YOUR OBJECTIVE: Reprint all of the data below exactly as shown and skip every image.
----------
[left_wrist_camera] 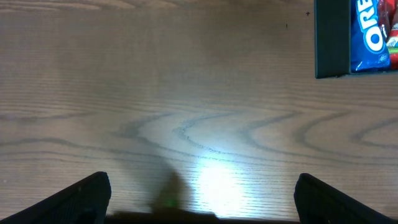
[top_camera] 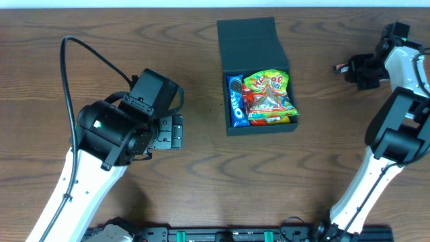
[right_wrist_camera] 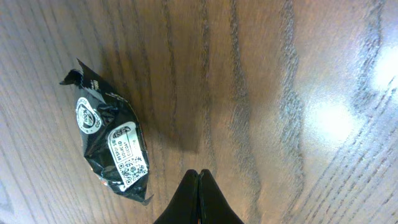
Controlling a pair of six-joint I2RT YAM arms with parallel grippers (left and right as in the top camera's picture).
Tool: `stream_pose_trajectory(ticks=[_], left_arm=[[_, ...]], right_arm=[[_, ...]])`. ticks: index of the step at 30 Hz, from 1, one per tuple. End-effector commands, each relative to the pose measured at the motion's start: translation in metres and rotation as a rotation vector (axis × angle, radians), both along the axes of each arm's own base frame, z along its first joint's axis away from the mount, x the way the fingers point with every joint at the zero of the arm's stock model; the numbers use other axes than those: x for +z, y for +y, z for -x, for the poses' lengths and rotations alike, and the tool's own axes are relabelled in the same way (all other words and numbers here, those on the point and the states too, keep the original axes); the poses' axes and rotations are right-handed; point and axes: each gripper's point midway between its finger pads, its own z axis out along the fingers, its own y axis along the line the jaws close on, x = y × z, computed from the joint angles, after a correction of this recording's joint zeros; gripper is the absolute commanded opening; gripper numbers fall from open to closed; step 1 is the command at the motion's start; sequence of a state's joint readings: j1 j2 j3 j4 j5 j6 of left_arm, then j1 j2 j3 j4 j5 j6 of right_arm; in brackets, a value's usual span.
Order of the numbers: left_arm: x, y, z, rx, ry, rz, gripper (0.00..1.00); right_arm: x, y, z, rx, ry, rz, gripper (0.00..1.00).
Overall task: Pack container
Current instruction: 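Lower the right gripper over the black candy bar and align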
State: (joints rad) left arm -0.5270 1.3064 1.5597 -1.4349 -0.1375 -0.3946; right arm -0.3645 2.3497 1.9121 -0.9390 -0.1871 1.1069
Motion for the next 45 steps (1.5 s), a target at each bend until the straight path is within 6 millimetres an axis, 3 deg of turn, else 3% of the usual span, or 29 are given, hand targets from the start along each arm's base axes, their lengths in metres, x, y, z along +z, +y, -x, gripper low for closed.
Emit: stream_pose_trajectory(ticks=[1,4,5,10,16,23,31,38,45], left_arm=[[0.0,0.001,0.0,-0.002,0.001,-0.002,0.95],[0.0,0.0,-0.001,-0.002,-0.004,0.001,0.95],[0.0,0.0,-0.001,-0.002,-0.006,0.001,0.95],[0.001,-0.001,-0.003,-0.002,-0.013,0.006,0.95],[0.002,-0.002,-0.006,-0.002,-0.025,0.013,0.95],[0.003,-0.003,-0.007,-0.002,-0.03,0.016,0.95],[0.003,-0.005,-0.008,-0.007,-0.031,0.023,0.95],[0.002,-0.008,-0.006,-0.03,-0.02,0.037,0.95],[0.002,-0.009,-0.006,-0.032,-0.018,0.04,0.95]], right_arm=[[0.001,-0.003,-0.005,0.003,-0.013,0.008,0.05],[0.004,0.003,-0.014,0.042,-0.058,-0.011,0.86],[0.006,0.006,-0.019,0.067,-0.085,-0.019,0.99],[0.025,0.016,-0.064,0.305,-0.317,0.035,0.99],[0.03,0.014,-0.072,0.284,-0.351,0.047,0.99],[0.025,0.002,-0.064,0.157,-0.289,0.043,0.99],[0.019,-0.005,-0.054,0.118,-0.236,0.058,0.99],[0.009,-0.01,-0.03,0.063,-0.124,0.062,0.99],[-0.001,-0.01,-0.025,0.06,-0.096,0.044,0.99]])
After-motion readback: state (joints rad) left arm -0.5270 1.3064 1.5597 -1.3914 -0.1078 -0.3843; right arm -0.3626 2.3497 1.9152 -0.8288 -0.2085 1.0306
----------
RESULT FOR THIS TASK:
[left_wrist_camera] 
[top_camera] 
[right_wrist_camera] 
Controlling a pair of six-joint I2RT YAM arms with parallel grippers (left and right as in the top camera's picture).
Tool: `stream_pose_trajectory(ticks=[_], left_arm=[[_, ...]], right_arm=[[_, ...]])`. ticks: index of the step at 30 Hz, from 1, one per tuple. End-effector commands, each relative to the pose measured at the motion's start: translation in metres and rotation as a rotation vector (axis × angle, radians), both along the axes of each arm's own base frame, z along its first joint's axis away from the mount, x the way the fingers point with every joint at the zero of the arm's stock model; the numbers use other axes than those: x for +z, y for +y, z for -x, for the poses' lengths and rotations alike, and the tool's own axes are relabelled in the same way (all other words and numbers here, those on the point and the states too, keep the original axes); the poses' axes and rotations are right-handed; point and axes: each gripper's point midway between its finger pads, its own z axis out along the fingers, its own y axis along the line the jaws close on, x = y × z, computed from the joint angles, after a correction of this recording's joint zeros; gripper is the absolute commanded opening; gripper numbers fall from open to closed; step 1 is the command at the motion's start; sequence of a state's joint readings: j1 j2 j3 j4 j5 j6 of left_arm, then j1 j2 j3 j4 j5 j6 of right_arm; in brackets, a value's usual span.
Order of the numbers: left_arm: x, y, z, rx, ry, rz, gripper (0.00..1.00); right_arm: x, y, z, rx, ry, rz, gripper (0.00..1.00).
Overall task: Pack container
Current instruction: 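Lower the right gripper over the black candy bar and align
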State: (joints rad) left arm -0.5270 1.3064 1.5597 -1.4349 -0.1375 -0.3946; right arm -0.3645 2.3497 1.9121 -0.9390 -0.1871 1.1069
Motion for the next 45 steps (1.5 s), a target at each bend until the straight path is within 6 millimetres an axis, 3 deg of turn, else 3% of the usual span, or 29 are given, hand targets from the start along each arm's base axes, their lengths in metres, x, y, z along +z, +y, -x, gripper low for closed.
Emit: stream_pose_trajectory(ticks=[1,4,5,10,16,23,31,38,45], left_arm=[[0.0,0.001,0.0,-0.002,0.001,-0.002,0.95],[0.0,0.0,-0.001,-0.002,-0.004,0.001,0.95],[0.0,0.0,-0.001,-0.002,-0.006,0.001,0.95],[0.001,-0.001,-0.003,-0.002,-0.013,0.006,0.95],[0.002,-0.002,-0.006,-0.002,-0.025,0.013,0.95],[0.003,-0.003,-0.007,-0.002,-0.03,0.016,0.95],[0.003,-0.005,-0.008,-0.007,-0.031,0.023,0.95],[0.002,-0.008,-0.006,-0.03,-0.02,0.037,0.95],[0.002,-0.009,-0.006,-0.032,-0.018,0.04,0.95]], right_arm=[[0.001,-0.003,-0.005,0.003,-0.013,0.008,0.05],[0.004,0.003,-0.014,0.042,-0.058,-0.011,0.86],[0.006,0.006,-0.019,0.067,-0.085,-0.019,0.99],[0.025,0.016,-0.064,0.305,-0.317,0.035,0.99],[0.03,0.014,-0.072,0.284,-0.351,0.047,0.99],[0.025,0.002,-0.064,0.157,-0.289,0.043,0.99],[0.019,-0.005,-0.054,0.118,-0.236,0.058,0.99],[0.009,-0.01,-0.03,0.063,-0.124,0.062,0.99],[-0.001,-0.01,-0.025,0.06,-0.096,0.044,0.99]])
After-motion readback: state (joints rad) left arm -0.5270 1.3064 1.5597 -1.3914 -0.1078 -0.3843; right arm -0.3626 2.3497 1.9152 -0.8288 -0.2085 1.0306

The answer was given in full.